The better result of this, though, is well-understood characters. Our main three have personalities that clash and intermingle. The deviations of who’s head were in deepens the narrative, not detracts. This is especially true because Rory Power has a real knack for using little to say a lot. Every additional detail we learn about a character, about their history, personality, and upbringing, adds more layers to interactions.
Except for the romance aspect. The book introduces a long-standing unaddressed crush between two main girls, hammers on it a lot, and then drops it almost entirely. I understand that life-or-death stakes leave little space for swooning, but it had so much weight. Wilder Girls is already about powerful feelings—both physical and emotional. It seemed tailored to explore budding romance. If the goal was to highlight that loss of potential as another tragedy, then it’s still not given enough sting.
But these complaints pale to the main divisiveness. If you like or hate this novel will probably come down to one aspect. In true cosmic horror fashion, Wilder Girls doesn’t satisfactorily clarify the threat.
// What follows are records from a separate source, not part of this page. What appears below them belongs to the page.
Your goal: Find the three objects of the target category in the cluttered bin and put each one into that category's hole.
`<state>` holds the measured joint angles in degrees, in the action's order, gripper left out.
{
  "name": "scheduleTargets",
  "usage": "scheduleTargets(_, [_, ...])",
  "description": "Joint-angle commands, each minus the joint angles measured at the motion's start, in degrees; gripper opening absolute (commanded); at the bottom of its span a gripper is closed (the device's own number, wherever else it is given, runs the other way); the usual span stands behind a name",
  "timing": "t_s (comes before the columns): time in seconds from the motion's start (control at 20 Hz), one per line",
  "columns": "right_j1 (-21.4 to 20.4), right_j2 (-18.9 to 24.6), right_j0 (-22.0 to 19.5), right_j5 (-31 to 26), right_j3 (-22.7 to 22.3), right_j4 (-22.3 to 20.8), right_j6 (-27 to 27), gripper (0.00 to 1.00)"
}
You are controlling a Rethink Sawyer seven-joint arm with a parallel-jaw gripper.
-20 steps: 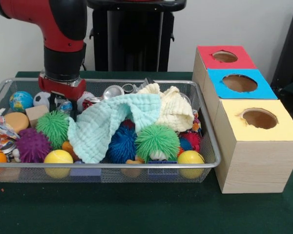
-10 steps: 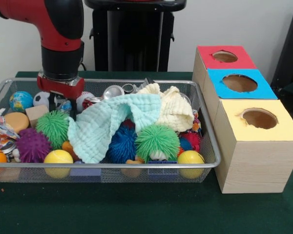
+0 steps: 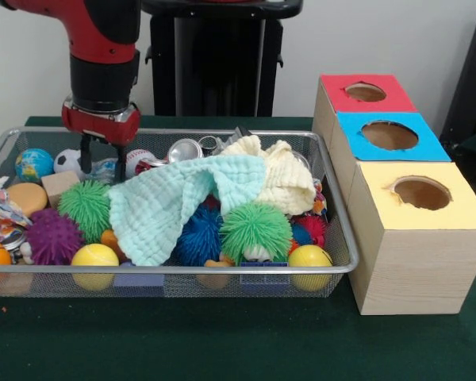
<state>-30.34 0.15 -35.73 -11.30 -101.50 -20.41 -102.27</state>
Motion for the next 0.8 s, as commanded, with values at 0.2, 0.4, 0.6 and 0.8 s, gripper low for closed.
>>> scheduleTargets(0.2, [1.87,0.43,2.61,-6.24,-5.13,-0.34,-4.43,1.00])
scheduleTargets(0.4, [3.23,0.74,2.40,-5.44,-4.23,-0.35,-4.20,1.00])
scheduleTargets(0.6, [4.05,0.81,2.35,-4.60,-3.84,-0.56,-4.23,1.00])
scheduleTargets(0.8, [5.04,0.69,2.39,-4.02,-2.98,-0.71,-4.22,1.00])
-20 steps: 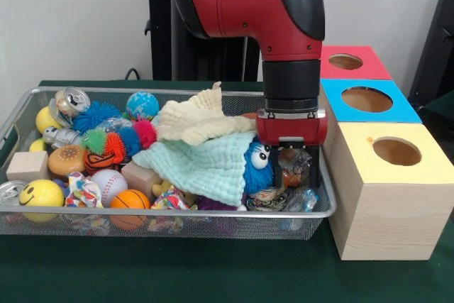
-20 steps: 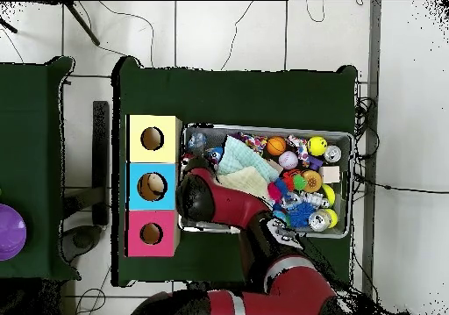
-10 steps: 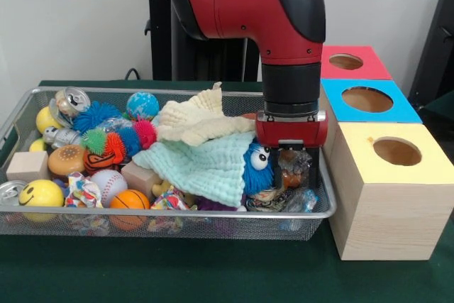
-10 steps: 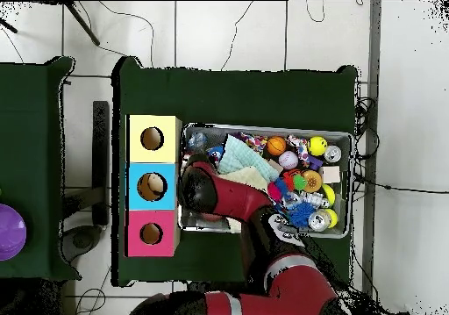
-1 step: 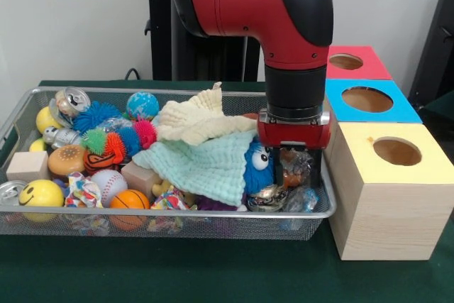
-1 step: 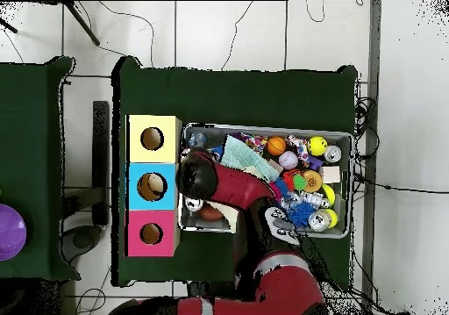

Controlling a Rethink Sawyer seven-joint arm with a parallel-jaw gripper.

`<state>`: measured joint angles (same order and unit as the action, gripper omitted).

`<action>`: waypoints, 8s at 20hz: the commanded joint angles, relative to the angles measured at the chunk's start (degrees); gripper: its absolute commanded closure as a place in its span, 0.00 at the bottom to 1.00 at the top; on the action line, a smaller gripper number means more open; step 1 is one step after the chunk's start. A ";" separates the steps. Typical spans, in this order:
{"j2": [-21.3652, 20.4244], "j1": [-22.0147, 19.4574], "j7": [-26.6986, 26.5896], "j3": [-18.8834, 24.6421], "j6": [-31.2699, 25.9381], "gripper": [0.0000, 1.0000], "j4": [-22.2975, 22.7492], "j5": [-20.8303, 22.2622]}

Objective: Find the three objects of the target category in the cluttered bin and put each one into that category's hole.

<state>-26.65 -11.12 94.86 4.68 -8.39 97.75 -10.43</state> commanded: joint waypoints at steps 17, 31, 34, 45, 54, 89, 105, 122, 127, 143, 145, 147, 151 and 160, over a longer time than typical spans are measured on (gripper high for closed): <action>-5.18 -3.10 15.09 2.18 6.97 0.00 6.42 -3.99; 4.16 5.08 12.17 -6.38 14.61 0.00 0.01 -6.70; 6.43 5.77 12.38 -6.66 17.51 0.00 -1.39 -6.56; 11.30 5.71 14.28 -4.67 25.26 0.00 -2.46 -6.26; 8.67 2.03 14.60 -0.02 24.30 0.00 0.59 -3.69; -0.34 11.68 12.86 -8.91 7.86 0.00 -0.13 -15.49; -2.62 2.23 11.27 1.16 7.99 0.00 3.72 -11.36; -0.28 7.24 12.00 -4.33 9.87 0.00 1.06 -13.42; -0.45 4.13 11.40 -0.99 10.76 0.00 1.84 -11.30; 1.78 8.93 12.22 -5.78 14.24 0.00 0.43 -13.27; 2.06 8.12 11.82 -5.06 14.26 0.00 -0.01 -12.49; 1.87 7.09 10.93 -4.42 13.30 0.00 -0.48 -11.74; 2.02 6.45 10.17 -3.77 12.42 0.00 -1.14 -11.29; 2.23 5.12 9.68 -2.48 11.85 0.00 -1.92 -10.74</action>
<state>-26.51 -4.27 94.87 -1.35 2.87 97.59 -22.97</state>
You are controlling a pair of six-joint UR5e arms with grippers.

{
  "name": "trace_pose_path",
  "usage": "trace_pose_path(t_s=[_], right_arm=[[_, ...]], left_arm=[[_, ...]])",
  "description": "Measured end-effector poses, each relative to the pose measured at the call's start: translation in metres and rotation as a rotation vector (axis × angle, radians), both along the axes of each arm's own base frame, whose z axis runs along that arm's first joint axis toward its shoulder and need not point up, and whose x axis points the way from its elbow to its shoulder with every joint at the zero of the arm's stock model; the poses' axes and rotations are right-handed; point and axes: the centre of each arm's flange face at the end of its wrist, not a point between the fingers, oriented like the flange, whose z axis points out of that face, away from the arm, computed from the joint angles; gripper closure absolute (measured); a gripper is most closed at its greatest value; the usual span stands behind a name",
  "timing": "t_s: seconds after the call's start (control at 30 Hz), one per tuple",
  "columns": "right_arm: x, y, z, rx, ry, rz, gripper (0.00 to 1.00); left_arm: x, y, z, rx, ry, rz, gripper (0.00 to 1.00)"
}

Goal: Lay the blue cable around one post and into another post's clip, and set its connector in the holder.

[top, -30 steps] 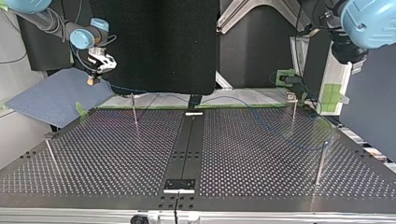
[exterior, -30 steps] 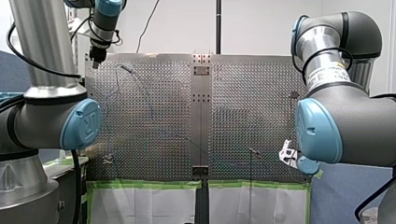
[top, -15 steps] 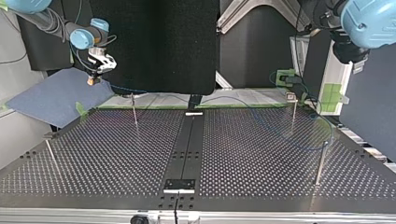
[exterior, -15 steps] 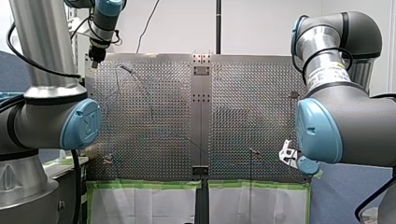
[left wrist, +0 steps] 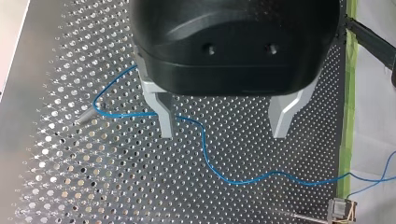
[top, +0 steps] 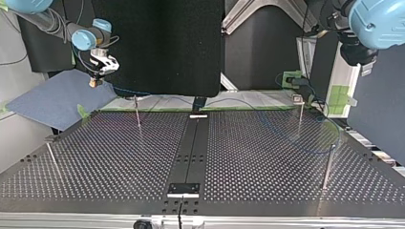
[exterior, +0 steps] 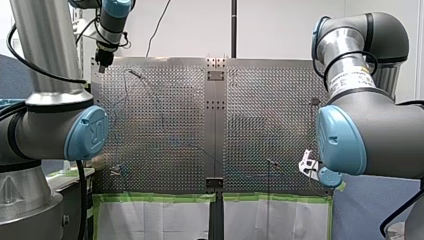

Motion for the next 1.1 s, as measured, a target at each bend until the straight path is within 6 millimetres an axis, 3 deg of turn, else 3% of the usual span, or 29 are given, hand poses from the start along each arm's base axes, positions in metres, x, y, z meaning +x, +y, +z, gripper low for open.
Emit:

The Tox is a brilliant horror concept, no question. Its mutations and general effects remind me of Color Out of Space. But we ultimately don’t interact with it as much as you’d expect. It’s around, and a big part of the plot, but not explored with the expected bombast. Wilder Girls is arguably a survival horror book. Full of moments of low-to-the-ground tragedy, and moment-to-moment pain. Its characters make bad or ignorant choices, lack information, and barely understand what’s actively happening.
And this would be fine if the book didn’t seem eager to tell you secrets. If it didn’t keep sharply hinting at an upcoming plot twist. A newer dystopian novel—which Wilder Girls feels like the horror cousin of—would have these shocking moments before the climax. But it never comes. Gruesome truths are implied and left for the reader to piece together, but it lands with a duller impact.
This makes the ending awkward, begging for a sequel. The future is uncertain and character arcs remain hanging. All romance is relegated to subtext and implication. What becomes of all surviving characters is summarily uncertain. Even the strong body horror simmers down into ambiguity.
What it becomes in hindsight is not what it felt like at the offset. Wilder Girls is a gristly story of survival and personal stakes. It’s small-scale moments with a grand, unseen plot. We witness suffering in huge measure but never get closure on what it’ll mean. For those it works on—myself included—the book is disquieting and demands deep thought. For those that it doesn’t, it’ll feel frustrating and unfinished. Both are right. And both make the book hard to forget, and worth the time to see where any horror fan might land on that divide.